Breaks Promises to Seniors and Puts Vulnerable Populations At Risk.
The GOP budget makes major cuts affecting health care and nutrition
assistance for seniors, individuals with disabilities, and children and
families struggling to get by.
· Slashes Medicaid – The budget jeopardizes the
health and financial security of the 62 million seniors, disabled
individuals, and working families who rely on Medicaid. The budget’s
Medicaid “block-grant” plan simply means slashing $810 billion from
federal Medicaid spending over ten years, and by nearly one-third in
2023 alone, and leaving it to states to decide what to do next.

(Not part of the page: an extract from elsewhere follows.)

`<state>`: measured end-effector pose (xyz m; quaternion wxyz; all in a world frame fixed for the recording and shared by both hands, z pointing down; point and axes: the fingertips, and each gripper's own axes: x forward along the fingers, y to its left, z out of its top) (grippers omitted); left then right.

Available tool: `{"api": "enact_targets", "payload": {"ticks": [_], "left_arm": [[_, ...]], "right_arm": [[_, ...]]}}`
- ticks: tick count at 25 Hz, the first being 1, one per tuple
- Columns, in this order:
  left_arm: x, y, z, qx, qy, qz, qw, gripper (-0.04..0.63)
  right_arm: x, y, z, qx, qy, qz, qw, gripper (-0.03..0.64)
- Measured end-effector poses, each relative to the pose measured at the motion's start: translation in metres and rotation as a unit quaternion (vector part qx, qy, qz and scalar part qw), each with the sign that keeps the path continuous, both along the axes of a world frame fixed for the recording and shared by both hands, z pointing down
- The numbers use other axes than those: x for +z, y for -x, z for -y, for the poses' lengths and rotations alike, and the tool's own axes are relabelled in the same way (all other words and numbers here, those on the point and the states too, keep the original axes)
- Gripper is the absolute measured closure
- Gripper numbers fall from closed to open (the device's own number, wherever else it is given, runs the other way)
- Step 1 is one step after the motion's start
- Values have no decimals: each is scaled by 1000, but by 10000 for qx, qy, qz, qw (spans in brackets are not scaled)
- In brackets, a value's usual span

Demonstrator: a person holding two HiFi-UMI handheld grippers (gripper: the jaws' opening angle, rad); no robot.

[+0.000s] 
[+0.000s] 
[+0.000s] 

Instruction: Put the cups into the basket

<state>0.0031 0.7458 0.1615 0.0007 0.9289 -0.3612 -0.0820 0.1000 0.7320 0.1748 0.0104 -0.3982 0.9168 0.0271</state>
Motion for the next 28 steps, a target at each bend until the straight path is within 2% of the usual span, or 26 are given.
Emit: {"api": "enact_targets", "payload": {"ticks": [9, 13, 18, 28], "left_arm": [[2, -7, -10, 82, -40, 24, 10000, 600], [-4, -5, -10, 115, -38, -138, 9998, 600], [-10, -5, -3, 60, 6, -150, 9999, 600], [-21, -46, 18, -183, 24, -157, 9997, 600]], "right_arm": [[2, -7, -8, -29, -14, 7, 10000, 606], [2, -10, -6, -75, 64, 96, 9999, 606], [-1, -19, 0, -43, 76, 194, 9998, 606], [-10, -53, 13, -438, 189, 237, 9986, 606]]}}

Block-granting Medicaid will strain state budgets and lead many states
to end care to millions of seniors and disabled individuals, who account
for about two-thirds of program spending.
· Ends the Medicare Guarantee – Over the long
term, this budget ends the Medicare guarantee on which seniors depend
and replaces it with a voucher for the purchase of insurance that is not
guaranteed to keep pace with health care costs over time, thereby
shifting the risk of rising costs onto seniors and disabled
individuals. The policy in the budget affects everyone who qualifies
for Medicare in 2024 or later.
· Increases Costs for Today’s Seniors – The
budget eliminates all of the benefits of the Affordable Care Act for
seniors: it reopens the Medicare prescription drug coverage gap, or
“donut-hole,” and it increases costs to seniors for preventive care
services. Reopening the donut hole alone will increase costs for
Medicare beneficiaries with high prescription drug costs by an average
of over $13,000 from now through 2022.
· Drastically Cuts Nutrition Assistance – The Republican budget
drastically reduces the Supplemental Nutrition Assistance Program (SNAP,
formerly called “food stamps”). SNAP currently serves 48 million
people, nearly three-quarters of whom are in families with children.
The only ways to reduce SNAP costs significantly are to throw people off
the rolls or reduce the allotment per person, making it virtually
impossible for economically struggling families to afford a
nutritionally sound diet.
· Puts Insurance Companies Back in Charge – The
budget again assumes repeal of the Affordable Care Act’s coverage
expansions and patient protections. This means 27 million Americans
will lose access to affordable health insurance, and insurers can once
again do things like deny coverage for pre-existing conditions.